#### What the task requires
The required output is a word-for-word restatement of the material below, from the line with "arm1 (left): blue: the" through its last line, inclusive.

#### Data section

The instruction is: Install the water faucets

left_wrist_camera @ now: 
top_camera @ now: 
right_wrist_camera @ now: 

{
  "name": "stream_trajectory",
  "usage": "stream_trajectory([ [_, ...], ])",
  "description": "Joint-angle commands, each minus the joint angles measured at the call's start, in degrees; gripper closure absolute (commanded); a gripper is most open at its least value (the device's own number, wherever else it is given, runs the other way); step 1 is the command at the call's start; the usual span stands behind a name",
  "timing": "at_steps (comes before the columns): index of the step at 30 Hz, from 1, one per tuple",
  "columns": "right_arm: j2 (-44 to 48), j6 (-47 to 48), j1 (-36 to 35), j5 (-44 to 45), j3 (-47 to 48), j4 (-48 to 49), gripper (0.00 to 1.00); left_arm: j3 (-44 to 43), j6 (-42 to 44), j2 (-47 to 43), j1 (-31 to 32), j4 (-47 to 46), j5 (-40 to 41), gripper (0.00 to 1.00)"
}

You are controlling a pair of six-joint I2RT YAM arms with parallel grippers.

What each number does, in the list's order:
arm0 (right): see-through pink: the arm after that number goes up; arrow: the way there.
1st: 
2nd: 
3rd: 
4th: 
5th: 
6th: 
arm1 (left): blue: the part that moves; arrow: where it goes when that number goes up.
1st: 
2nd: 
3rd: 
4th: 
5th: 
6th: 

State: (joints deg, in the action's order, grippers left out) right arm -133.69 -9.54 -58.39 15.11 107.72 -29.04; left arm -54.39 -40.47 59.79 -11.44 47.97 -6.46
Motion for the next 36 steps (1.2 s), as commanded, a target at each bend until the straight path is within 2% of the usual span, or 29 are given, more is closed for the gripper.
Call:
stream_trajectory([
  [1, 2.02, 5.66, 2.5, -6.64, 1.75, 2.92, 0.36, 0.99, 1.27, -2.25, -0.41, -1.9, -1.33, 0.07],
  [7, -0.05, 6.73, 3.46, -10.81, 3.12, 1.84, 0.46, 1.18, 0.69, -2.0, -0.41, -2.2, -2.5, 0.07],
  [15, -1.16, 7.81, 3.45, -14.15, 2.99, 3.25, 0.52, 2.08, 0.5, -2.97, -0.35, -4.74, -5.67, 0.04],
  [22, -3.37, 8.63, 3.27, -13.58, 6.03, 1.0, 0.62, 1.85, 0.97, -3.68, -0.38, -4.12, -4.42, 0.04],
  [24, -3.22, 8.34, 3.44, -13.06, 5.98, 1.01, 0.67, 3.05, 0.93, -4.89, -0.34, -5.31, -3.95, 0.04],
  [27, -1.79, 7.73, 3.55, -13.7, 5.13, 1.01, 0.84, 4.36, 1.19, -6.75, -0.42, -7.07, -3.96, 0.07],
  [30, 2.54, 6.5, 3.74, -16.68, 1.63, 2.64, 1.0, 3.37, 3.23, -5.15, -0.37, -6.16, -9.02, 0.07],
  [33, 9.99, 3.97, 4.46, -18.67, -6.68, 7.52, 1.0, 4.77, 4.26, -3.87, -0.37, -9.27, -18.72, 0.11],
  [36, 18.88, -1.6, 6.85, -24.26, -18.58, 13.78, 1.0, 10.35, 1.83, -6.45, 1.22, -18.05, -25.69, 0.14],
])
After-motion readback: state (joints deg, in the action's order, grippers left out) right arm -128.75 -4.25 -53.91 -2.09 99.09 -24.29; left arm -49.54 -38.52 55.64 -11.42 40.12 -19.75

#### Reply
arm1 (left): blue: the part that moves; arrow: where it goes when that number goes up.
1st: 
2nd: 
3rd: 
4th: 
5th: 
6th: 

State: (joints deg, in the action's order, grippers left out) right arm -133.69 -9.54 -58.39 15.11 107.72 -29.04; left arm -54.39 -40.47 59.79 -11.44 47.97 -6.46
Motion for the next 36 steps (1.2 s), as commanded, a target at each bend until the straight path is within 2% of the usual span, or 29 are given, more is closed for the gripper.
Call:
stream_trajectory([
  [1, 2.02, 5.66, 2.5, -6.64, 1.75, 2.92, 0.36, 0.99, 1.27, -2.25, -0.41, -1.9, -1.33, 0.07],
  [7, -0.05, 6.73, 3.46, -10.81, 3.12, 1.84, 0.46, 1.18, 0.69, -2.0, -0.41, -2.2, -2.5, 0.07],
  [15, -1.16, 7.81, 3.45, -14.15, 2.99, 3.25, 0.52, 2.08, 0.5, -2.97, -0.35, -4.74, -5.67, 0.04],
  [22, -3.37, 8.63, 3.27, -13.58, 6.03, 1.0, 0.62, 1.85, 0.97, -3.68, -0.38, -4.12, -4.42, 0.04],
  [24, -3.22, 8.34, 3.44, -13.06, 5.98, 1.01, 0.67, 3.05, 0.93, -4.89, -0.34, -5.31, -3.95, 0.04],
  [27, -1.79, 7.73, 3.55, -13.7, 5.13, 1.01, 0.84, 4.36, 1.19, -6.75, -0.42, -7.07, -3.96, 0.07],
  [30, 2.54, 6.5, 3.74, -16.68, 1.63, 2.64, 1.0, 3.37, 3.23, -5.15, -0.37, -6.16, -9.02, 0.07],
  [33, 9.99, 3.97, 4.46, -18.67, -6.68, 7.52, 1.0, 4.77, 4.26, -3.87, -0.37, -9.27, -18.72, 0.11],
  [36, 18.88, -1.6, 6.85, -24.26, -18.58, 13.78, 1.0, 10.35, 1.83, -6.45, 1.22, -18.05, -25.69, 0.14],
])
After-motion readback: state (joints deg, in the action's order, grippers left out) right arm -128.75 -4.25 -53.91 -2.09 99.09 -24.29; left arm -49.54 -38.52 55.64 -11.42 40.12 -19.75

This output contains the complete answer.